Fucking Harrington and his big-ass mouth.

My throat goes dry. “Oh. Yeah. We, uh. We went out for some dinner before I left for Nevada.”

“A date?” he asks, too evenly.

Fuck. Fuck. Fuck.

“We were… just eating,” I hedge. “He wasn’t gonna be able to come see the game. So you know, we just did something normal.”

He makes a small sound I can’t quite place. Not a laugh. Not a scoff.

“John said it looked… intimate,” he says finally. “Two young men, dressed nicely, seated very close, sharing food. He assumed I already knew.”

I let out a humorless breath. “Yeah, well.
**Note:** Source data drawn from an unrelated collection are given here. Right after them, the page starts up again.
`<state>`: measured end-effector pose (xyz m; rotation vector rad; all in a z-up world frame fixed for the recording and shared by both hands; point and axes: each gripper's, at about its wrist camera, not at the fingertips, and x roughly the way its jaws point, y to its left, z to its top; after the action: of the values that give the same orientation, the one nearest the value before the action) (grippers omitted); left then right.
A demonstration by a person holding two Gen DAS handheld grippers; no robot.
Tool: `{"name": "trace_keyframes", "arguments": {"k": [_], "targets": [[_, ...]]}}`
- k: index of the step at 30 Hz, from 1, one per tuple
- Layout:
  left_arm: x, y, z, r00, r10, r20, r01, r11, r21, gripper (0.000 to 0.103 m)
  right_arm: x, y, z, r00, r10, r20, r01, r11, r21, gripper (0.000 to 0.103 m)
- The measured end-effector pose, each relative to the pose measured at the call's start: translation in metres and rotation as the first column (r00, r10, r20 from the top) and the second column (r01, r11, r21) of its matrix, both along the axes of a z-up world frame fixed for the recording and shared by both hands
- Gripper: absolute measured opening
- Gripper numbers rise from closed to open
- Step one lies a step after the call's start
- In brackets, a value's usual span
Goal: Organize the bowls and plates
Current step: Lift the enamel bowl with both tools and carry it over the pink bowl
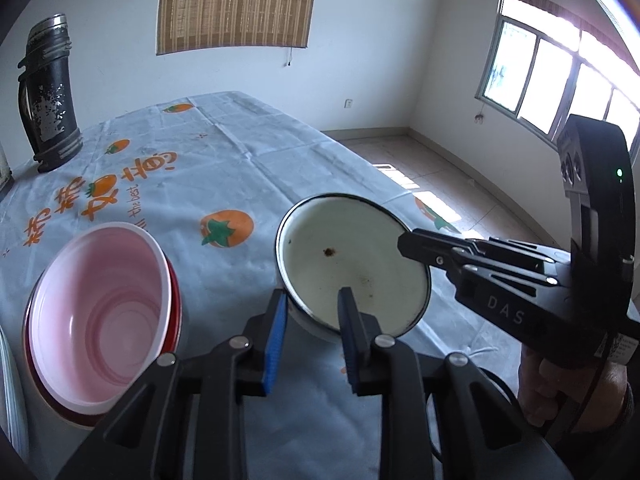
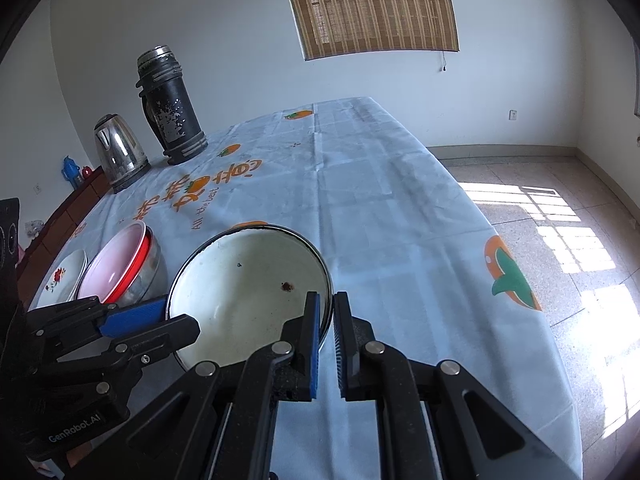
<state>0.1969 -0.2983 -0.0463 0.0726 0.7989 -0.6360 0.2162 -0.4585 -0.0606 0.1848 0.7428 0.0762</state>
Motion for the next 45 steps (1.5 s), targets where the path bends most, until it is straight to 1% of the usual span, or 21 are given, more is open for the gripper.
{"name": "trace_keyframes", "arguments": {"k": [8,11,14,16,20,24,28,40,45], "targets": [[-0.003,0.011,0.013,1.0,-0.001,-0.005,0.001,0.998,-0.061,0.023,-0.008,0.004,0.023,1.0,-0.002,0.027,0.002,1.0,-0.014,0.008],[-0.005,0.018,0.021,1.0,0.007,0.02,-0.005,0.997,-0.075,0.023,-0.009,0.008,0.03,0.999,0.009,0.032,-0.008,1.0,-0.016,0.008],[-0.009,0.024,0.028,0.998,0.024,0.062,-0.02,0.998,-0.066,0.023,-0.011,0.017,0.036,0.999,0.02,0.042,-0.019,0.999,-0.027,0.009],[-0.009,0.029,0.03,0.997,0.031,0.07,-0.027,0.997,-0.067,0.023,-0.012,0.022,0.041,0.998,0.026,0.05,-0.025,0.999,-0.034,0.009],[-0.005,0.043,0.033,0.997,0.058,0.059,-0.053,0.995,-0.088,0.019,-0.012,0.036,0.051,0.997,0.041,0.064,-0.037,0.998,-0.05,0.009],[-0.003,0.057,0.038,0.995,0.081,0.057,-0.074,0.991,-0.114,0.019,-0.011,0.049,0.058,0.996,0.059,0.068,-0.055,0.996,-0.068,0.01],[-0.003,0.069,0.043,0.992,0.109,0.067,-0.101,0.988,-0.115,0.019,-0.007,0.061,0.063,0.995,0.084,0.062,-0.079,0.994,-0.077,0.01],[0.008,0.108,0.048,0.982,0.182,0.042,-0.174,0.973,-0.151,0.019,0.002,0.102,0.08,0.987,0.148,0.064,-0.139,0.983,-0.12,0.01],[0.007,0.118,0.053,0.974,0.213,0.072,-0.2,0.967,-0.156,0.019,0.003,0.114,0.085,0.984,0.168,0.065,-0.159,0.979,-0.128,0.011]]}}
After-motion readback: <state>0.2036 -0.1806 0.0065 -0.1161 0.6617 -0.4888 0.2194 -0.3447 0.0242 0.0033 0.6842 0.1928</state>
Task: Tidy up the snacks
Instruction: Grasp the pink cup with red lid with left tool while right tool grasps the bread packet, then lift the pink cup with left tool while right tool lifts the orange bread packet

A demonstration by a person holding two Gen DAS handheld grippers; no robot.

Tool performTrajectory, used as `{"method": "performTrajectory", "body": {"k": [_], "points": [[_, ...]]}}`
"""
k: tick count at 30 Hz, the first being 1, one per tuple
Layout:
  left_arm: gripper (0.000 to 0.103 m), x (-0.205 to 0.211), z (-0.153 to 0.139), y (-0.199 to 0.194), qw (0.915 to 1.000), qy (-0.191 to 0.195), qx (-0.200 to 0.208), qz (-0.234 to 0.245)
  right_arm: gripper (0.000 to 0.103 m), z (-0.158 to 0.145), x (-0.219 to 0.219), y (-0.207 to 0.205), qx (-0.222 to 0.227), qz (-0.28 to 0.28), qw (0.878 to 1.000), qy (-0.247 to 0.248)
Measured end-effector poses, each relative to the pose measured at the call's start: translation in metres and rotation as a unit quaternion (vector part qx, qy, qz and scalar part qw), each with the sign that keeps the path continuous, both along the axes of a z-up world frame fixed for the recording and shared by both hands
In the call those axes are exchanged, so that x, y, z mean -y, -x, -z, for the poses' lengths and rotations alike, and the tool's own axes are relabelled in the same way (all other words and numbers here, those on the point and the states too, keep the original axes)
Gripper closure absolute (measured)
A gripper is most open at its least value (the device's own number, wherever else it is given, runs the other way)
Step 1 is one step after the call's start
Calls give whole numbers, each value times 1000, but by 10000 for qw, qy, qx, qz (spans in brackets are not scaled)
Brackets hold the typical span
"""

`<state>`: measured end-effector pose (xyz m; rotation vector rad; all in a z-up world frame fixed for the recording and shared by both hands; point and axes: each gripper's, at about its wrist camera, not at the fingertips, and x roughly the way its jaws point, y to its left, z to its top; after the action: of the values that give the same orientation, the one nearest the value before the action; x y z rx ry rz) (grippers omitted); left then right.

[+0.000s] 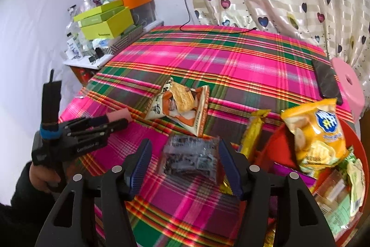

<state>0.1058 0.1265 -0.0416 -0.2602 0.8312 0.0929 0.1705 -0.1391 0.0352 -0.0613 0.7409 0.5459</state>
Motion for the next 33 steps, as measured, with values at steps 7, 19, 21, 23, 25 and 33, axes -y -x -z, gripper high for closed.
{"method": "performTrajectory", "body": {"k": [7, 19, 21, 23, 25, 33], "points": [[58, -3, -7, 12, 9998, 124, 153, -81, 38, 0, -17, -34, -151, 173, 9990, -393], [58, -14, -12, 24, 9989, 329, 289, -140, 21, 22, -68, -80, -368, 315, 9988, 47], [58, -16, -12, 25, 9988, 339, 302, -155, 21, 27, -75, -83, -356, 294, 9987, 198], [58, -17, -11, 26, 9987, 366, 306, -169, 20, 32, -80, -86, -379, 279, 9984, 321], [58, -18, -10, 26, 9987, 386, 293, -177, 20, 34, -84, -87, -324, 272, 9982, 424], [58, -18, -9, 26, 9985, 434, 272, -173, 29, 37, -88, -86, -259, 273, 9967, 713]]}}
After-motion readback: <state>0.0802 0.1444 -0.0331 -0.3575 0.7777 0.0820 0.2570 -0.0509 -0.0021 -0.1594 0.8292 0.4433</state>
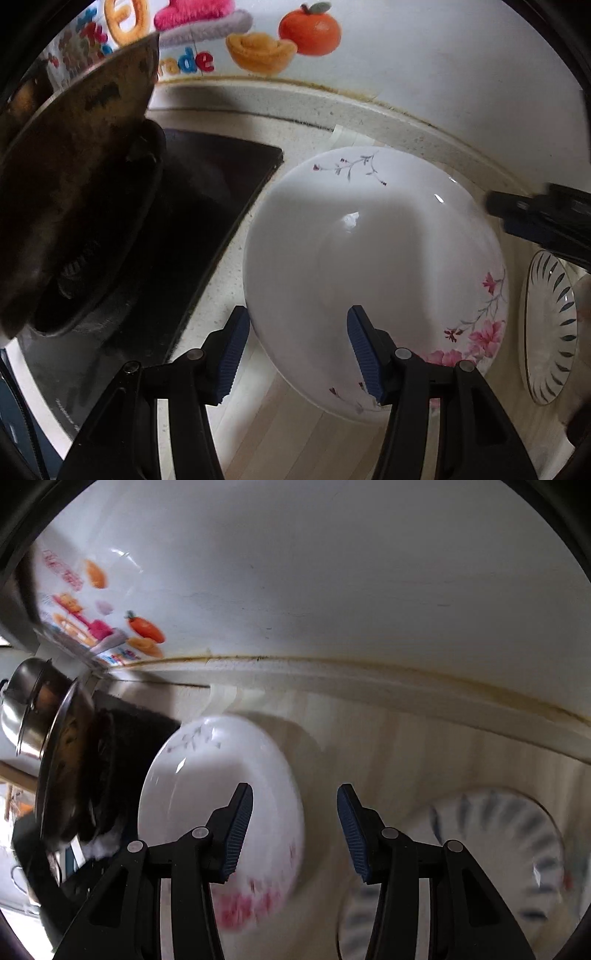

John assumes a lot.”

“Caleb,” Dad says, with warning in his tone.

I flinch. “Sorry.”

Silence stretches.

“I’m trying to understand,” he says at last. “Truly. But I need to know if this is… something transient. A phase. An… experimental attachment, given your history with him. Or if this is something I should prepare myself to factor into your future.”

“Experimental,” I repeat quietly. “Like I’m in a lab.”

“That’s not what I—”

“Do you hear yourself?” I ask, voice shaking. “Do you realize you’re talking about my feelings like they’re some… bad habit I picked up at college?”

“I am not calling your feelings a bad habit,” he says tightly. “I’m asking if you’ve thought through the implications. You are already under strain. Classes. Athletics. Your mental health. Introducing a romantic entanglement with someone you already rely on so heavily—”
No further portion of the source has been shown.